Remembering Jenny Marchant

It is with the greatest sadness that we have to announce the death of Jenny Marchant, Cambridge UCU’s branch president. Jenny passed away last Sunday surrounded by members of her family after being diagnosed last year with ovarian cancer. 

Jenny’s contribution to our branch over the last several years has been enormous. Never one to seek out the limelight, she became the quiet backbone of almost everything our branch has achieved in recent years. 

Like so many of us, Jenny first became active in UCU during the 2018 USS pensions strikes. Her time on the picket lines sparked a keen desire to get more involved in local organising. At the same time, her interest in trade unionism was driven by a sense of deep injustice and inequality within her field of archeology as well as at Cambridge University, borne out of her experiences as a precarious field archeologist, and then as a Temporary Employment Service worker. Before she secured her permanent position as a conservator at the Fitzwilliam Museum, she had first-hand experience of the crippling impacts of long-term job insecurity that so many casualised staff face, working for several years in contract archaeology. She approached unionism with a relentless passion and empathy for those most impacted by the insecurity, low pay, and undervaluing endemic in our sector. 

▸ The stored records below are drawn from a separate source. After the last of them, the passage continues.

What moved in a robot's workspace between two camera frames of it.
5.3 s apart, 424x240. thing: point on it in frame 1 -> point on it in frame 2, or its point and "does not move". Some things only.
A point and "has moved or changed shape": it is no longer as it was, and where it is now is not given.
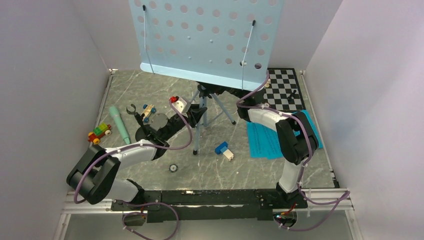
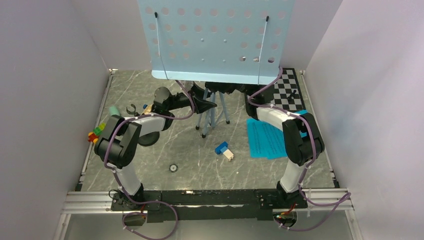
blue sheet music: [263, 142] does not move
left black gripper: [193, 114] -> [200, 99]
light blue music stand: [225, 42] has moved or changed shape
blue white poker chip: [173, 168] does not move
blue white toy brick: [222, 148] does not move
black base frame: [200, 205] does not move
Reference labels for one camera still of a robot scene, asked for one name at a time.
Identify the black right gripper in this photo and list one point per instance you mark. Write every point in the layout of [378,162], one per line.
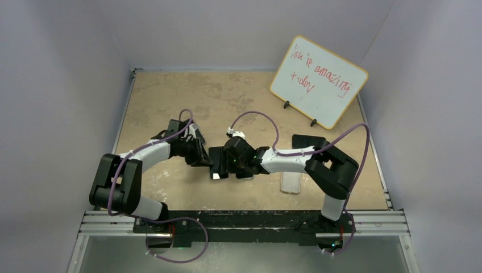
[232,169]

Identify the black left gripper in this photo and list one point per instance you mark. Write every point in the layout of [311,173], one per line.
[200,158]

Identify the black phone with white reflection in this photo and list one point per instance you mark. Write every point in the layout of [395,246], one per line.
[244,176]

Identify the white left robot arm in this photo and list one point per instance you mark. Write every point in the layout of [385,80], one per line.
[118,180]

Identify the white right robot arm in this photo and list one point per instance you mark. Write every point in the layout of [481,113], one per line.
[331,169]

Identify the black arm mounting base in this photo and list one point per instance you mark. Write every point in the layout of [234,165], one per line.
[303,227]

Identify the frosted clear phone case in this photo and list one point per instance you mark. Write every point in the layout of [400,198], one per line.
[290,182]

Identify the yellow framed whiteboard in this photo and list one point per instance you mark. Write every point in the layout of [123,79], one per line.
[317,82]

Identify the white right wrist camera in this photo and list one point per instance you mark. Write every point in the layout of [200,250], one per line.
[233,133]

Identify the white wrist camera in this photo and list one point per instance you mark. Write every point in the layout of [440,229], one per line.
[233,133]
[192,130]

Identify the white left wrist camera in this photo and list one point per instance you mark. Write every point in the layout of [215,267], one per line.
[192,130]

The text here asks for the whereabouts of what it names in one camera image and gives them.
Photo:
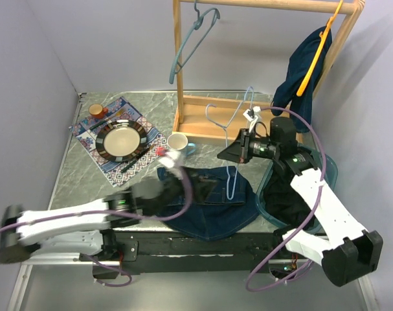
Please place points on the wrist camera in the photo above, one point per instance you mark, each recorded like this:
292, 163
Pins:
172, 160
253, 116

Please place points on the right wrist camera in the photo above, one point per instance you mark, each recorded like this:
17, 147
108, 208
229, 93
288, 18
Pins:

Jenny joined the branch executive in June 2018, serving first as reps coordinator before taking on the role of vice-president, and then finally branch president. She dedicated everything she had to all of these roles. She was instrumental in building up our reps network, working with many others who were similarly inspired by their experiences on picket lines in 2018. She served as a rep in her own department, becoming a focal point for unionism at the Fitzwilliam Museum. She recruited to and developed our casework team and served as a caseworker herself. In collaboration with Sandra Cortijo, she helped to develop the branch’s first anti-casualisation claim, establishing a working group that has driven real progress on casualisation at the university. She joined forces with other women unionists to highlight the appalling gender pay gap at Cambridge and supported organising drives led by BME and migrant workers. She dedicated all her time to help build our branch, while calmly but persistently challenging University management and pushing them to do better by their staff. Behind the scenes, she helped to overhaul internal processes and set up systems of organising, tracking, and mobilising. A great many of our branch’s achievements, such as last year’s successful strike ballot campaign, bear her imprint. 

For many of us, Jenny was our rock. Jenny’s leadership was marked by warmth, self-deprecation and a distinctive, infectious sense of humour. She was quick to see the potential in others, and to draw out their different strengths to achieve collective change. She was always there to listen, and thought long and carefully about everything that she did. Her passion and dedication to unionism meant that she touched the lives of many within our community, both directly and indirectly. She will be greatly missed – as a colleague, a comrade, and a friend. 

Our thoughts are with Jenny’s family, and Justin, her longstanding partner, whom she married on Saturday. We send our support to them, and to all those who knew and loved Jenny. We mourn her loss and honour her legacy, and commit to keep fighting as she showed us how.